LinuxLists.cc - Re: silent semantic changes with reiser4

2004-09-10 02:09:00

Subject: Re: silent semantic changes with reiser4

Jamie Lokier wrote:
[snip
> When a simple "cd" into .tar.gz or .iso is implemented properly, it
> will have _no_ performance penalty after you have first looked in the
> file, so long as it remains in the on-disk cache. And, the filesystem
> will manage that cache intelligently.
>
> Imagine: for looking at source files and such, you probably won't
> bother untarring in future, and you won't bother keeping untarred
> source trees in your home directory for easy access to things you look
> at often. Why waste the space? You could install whole applications
> as a .tar and run them from within it, with no performance penalty.
>
> Similarly, the filesystem will be able to archive directories
> automatically that haven't been touched in a long time, with no
> visible change except increased storage space. "grep" will be a bit
> slower, but you'll have a useful search tool by then (using coherent
> indexes) which will be more useful than grep, and much faster.
>

[Again, pardon me for being 5000 messages behind.]

Anyhow, I recall reading an article about 'unified name spaces', and I'm
not referring to what's on namesys.com. It mentioned how putting device
nodes into the file system is a very powerful innovation of UNIX.
Having files and devices in the same name space simplifies tools and
makes the environment much more powerful, because you can connect data
sources and targets together more arbitarily.

If I recall correctly, the article mentioned something about Plan9
taking things to a greater extreme than UNIX.

Going along with what you said, Jamie, if "containers" like tar files
could be accessed like directories without being first extracted, it
would increase the power and flexibility of the whole system.
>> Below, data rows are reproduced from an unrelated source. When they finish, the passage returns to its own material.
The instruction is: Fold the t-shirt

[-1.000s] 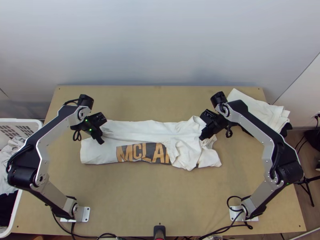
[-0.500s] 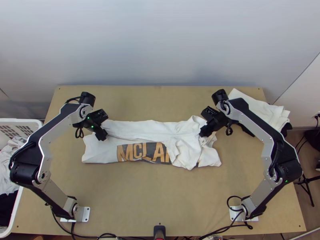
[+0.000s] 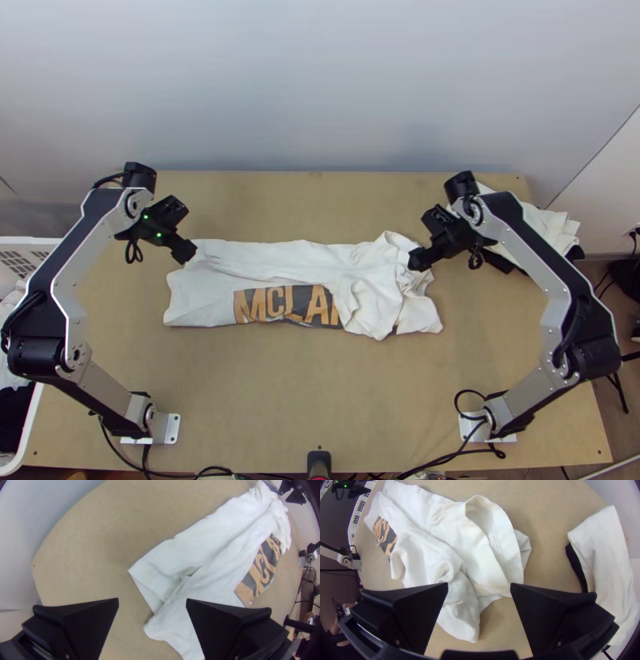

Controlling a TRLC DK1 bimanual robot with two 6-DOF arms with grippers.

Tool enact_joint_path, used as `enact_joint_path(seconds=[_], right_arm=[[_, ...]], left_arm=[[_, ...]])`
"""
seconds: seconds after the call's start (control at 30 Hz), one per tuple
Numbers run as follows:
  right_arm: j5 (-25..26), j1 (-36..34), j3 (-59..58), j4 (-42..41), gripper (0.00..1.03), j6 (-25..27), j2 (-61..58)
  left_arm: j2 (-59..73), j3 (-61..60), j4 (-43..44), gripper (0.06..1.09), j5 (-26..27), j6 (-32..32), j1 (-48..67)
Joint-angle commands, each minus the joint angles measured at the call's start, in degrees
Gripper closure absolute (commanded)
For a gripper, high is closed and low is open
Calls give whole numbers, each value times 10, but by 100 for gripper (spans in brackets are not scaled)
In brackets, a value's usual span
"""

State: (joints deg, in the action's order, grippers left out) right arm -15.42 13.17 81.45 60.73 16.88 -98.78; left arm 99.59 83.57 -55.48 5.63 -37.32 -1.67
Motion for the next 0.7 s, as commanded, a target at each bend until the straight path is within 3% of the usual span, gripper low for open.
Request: enact_joint_path(seconds=[0.0,0.2,0.3,0.37,0.67], right_arm=[[0,27,3,20,26,-40,41],[-5,85,-6,24,71,-48,76],[-41,99,-17,19,94,-42,84],[-53,112,-22,13,99,-39,84],[-85,120,-51,-48,99,-4,18]], left_arm=[[0,19,-79,11,65,59,-35],[6,10,-137,11,136,127,-59],[12,17,-144,11,155,148,-79],[24,27,-148,11,172,159,-93],[78,19,-152,11,214,157,-132]])
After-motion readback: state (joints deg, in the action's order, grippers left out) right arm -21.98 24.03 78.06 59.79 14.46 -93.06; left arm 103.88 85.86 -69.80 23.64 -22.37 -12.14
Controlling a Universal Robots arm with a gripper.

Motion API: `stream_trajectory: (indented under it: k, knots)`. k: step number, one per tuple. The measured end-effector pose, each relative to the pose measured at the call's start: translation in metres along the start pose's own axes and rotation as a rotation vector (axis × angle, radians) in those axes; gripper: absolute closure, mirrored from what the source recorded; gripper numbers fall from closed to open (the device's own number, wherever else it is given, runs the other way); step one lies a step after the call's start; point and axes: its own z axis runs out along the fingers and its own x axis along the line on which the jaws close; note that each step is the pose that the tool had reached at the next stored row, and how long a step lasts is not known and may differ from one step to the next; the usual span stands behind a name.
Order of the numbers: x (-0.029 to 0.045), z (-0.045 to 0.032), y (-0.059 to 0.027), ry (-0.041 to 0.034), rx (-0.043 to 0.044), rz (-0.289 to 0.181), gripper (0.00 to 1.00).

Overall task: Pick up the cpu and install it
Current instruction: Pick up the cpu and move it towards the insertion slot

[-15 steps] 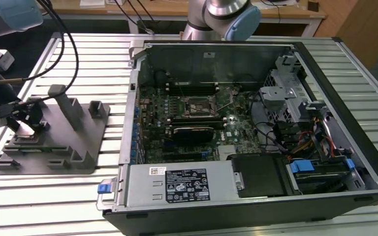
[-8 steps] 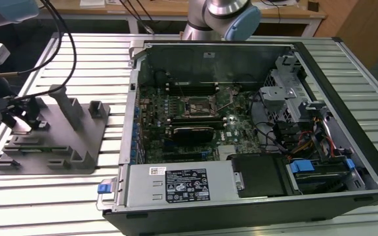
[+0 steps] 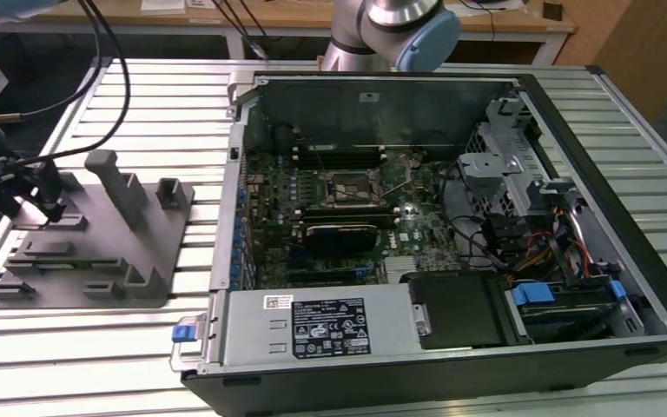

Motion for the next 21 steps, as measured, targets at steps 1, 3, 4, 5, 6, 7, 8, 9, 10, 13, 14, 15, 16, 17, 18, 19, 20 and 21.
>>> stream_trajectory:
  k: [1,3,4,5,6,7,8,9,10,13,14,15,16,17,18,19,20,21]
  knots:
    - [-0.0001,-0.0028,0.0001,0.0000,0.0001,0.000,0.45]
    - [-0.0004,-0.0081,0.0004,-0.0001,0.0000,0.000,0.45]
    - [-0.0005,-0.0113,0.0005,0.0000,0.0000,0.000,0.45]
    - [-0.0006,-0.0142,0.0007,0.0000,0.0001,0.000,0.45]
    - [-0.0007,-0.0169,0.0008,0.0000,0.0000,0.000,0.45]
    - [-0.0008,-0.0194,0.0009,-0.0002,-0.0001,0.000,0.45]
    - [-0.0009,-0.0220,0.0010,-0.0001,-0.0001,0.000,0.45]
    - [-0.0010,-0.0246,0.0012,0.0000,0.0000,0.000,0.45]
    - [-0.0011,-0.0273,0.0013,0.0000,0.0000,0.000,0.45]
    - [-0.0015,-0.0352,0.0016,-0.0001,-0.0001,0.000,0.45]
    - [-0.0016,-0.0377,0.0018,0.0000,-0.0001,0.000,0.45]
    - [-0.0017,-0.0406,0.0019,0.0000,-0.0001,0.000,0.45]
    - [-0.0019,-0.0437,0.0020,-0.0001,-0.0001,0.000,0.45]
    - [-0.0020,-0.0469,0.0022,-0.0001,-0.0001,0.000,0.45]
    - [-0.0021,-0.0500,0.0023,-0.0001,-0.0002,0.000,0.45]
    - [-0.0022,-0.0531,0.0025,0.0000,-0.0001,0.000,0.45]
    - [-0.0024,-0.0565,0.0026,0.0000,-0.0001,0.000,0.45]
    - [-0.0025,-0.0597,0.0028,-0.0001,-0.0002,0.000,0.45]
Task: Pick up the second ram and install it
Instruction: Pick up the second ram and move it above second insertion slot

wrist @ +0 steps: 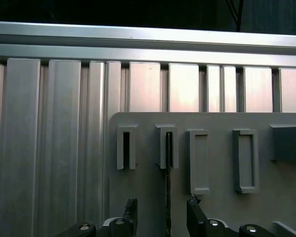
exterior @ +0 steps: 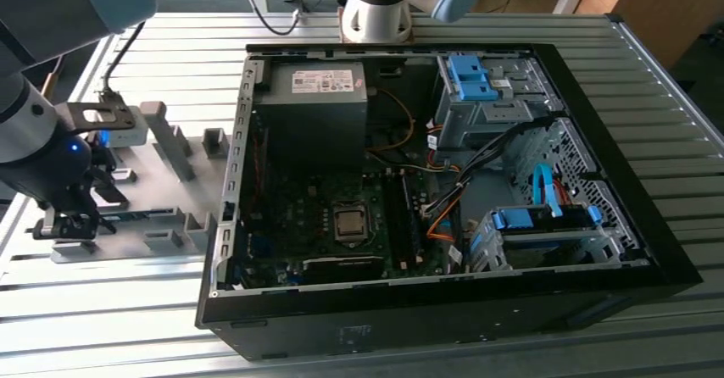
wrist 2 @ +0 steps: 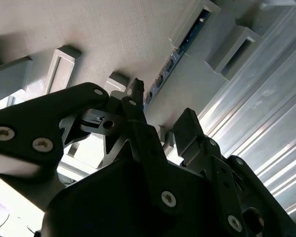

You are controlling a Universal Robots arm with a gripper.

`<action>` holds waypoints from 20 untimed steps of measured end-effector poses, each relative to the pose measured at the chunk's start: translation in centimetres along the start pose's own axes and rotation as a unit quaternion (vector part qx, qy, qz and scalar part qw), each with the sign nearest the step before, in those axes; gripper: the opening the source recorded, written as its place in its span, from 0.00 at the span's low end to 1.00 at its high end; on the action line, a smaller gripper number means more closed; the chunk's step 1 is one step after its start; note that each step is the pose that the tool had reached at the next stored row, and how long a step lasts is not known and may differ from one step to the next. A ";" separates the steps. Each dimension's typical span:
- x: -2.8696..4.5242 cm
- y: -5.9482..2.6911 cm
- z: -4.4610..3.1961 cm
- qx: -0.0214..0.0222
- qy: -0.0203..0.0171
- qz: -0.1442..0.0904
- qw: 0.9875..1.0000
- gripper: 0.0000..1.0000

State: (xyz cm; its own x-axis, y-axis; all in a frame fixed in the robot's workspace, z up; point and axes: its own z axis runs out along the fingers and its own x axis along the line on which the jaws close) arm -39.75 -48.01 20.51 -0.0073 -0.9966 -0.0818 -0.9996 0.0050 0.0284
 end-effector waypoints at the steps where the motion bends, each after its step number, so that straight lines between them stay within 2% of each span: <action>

Windows
XP does something like this with the way it presents ZIP files as
directories, and although I'm sure the Windows way isn't nearly as
efficient and universal as how Linux would do it, I find the feature to
be INCREDIBLY useful.

Of course, we don't necessarily want codecs for every archive format
ever invented to be embedded in the kernel. Instead, we need to do
something like how you can mount an ISO on a loopback device, only more
transparently and more flexibly, and with the less performance-critical
codecs being implemented as daemons in userspace.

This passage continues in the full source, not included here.